REQUIRED ACTION
Which lines of the entries below run from the one holding "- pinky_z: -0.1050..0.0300" to the one holding "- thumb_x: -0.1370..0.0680", inclusive? Set down exactly those lines and no others.

-.-.-

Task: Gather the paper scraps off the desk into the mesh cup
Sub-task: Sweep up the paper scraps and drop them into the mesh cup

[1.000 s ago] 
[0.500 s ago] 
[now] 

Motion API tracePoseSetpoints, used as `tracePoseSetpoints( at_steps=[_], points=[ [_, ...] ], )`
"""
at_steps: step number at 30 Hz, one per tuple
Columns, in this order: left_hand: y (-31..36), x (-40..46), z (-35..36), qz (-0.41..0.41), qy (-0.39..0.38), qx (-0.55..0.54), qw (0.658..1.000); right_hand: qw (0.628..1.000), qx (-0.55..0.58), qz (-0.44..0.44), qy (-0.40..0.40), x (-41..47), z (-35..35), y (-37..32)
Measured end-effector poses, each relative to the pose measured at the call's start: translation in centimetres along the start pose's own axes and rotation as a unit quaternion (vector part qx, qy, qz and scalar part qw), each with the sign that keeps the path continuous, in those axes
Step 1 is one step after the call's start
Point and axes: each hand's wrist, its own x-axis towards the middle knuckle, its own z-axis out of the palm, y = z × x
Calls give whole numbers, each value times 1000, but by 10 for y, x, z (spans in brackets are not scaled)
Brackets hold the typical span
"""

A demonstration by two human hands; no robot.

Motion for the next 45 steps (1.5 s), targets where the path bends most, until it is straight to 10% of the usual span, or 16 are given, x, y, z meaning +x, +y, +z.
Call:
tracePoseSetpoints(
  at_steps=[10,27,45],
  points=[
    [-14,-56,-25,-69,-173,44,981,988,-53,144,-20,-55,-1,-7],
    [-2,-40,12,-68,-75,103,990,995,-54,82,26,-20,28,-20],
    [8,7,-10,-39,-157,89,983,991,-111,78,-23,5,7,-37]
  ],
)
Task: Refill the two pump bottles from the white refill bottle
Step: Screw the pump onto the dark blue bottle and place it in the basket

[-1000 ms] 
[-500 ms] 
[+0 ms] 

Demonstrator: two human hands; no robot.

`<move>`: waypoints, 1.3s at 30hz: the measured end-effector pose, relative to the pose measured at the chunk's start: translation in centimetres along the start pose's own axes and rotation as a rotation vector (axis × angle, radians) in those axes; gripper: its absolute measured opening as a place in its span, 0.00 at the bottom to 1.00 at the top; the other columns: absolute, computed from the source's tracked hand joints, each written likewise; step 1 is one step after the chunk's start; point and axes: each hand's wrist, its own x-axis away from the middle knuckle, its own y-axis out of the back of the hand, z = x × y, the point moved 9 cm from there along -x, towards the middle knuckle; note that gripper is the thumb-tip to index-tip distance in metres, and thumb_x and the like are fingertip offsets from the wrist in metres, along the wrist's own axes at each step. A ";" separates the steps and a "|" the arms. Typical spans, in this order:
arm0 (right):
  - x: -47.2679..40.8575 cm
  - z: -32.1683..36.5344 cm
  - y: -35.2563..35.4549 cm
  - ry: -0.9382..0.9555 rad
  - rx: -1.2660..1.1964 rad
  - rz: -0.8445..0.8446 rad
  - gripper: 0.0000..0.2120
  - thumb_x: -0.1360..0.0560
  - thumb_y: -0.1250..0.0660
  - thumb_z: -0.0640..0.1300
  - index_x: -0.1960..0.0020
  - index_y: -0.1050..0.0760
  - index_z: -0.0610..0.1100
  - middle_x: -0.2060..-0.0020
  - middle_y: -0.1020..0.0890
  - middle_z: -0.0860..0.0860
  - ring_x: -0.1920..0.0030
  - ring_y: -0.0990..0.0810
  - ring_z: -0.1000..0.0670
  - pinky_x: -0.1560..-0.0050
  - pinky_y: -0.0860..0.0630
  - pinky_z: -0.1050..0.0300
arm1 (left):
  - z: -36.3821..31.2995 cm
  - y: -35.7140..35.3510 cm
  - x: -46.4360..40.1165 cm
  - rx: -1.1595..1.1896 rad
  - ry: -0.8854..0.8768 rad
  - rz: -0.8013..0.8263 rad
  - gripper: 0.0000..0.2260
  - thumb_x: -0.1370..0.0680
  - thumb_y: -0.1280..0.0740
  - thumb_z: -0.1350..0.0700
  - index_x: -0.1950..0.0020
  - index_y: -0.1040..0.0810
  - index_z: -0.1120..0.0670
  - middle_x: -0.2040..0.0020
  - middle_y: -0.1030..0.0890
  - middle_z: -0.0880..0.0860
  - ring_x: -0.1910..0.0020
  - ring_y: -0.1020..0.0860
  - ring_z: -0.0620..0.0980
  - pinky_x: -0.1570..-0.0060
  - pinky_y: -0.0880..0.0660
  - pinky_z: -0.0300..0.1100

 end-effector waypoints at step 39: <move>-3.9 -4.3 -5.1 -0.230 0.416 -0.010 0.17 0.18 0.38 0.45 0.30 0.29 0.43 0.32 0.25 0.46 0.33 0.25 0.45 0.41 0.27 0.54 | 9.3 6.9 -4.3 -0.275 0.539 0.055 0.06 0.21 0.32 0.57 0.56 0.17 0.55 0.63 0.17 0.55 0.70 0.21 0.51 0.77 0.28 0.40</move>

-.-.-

ANSWER TO THE EXERCISE
  - pinky_z: -0.1050..0.0300
arm1 (left):
  - z: -36.3821..31.2995 cm
  - y: -35.7140..35.3510 cm
  - x: -46.4360..40.1165 cm
  - rx: -1.1595..1.1896 rad
  - ry: -0.8854..0.8768 rad
  - rz: -0.8013..0.8263 rad
  - gripper: 0.0000..0.2260
  - thumb_x: -0.1370..0.0680

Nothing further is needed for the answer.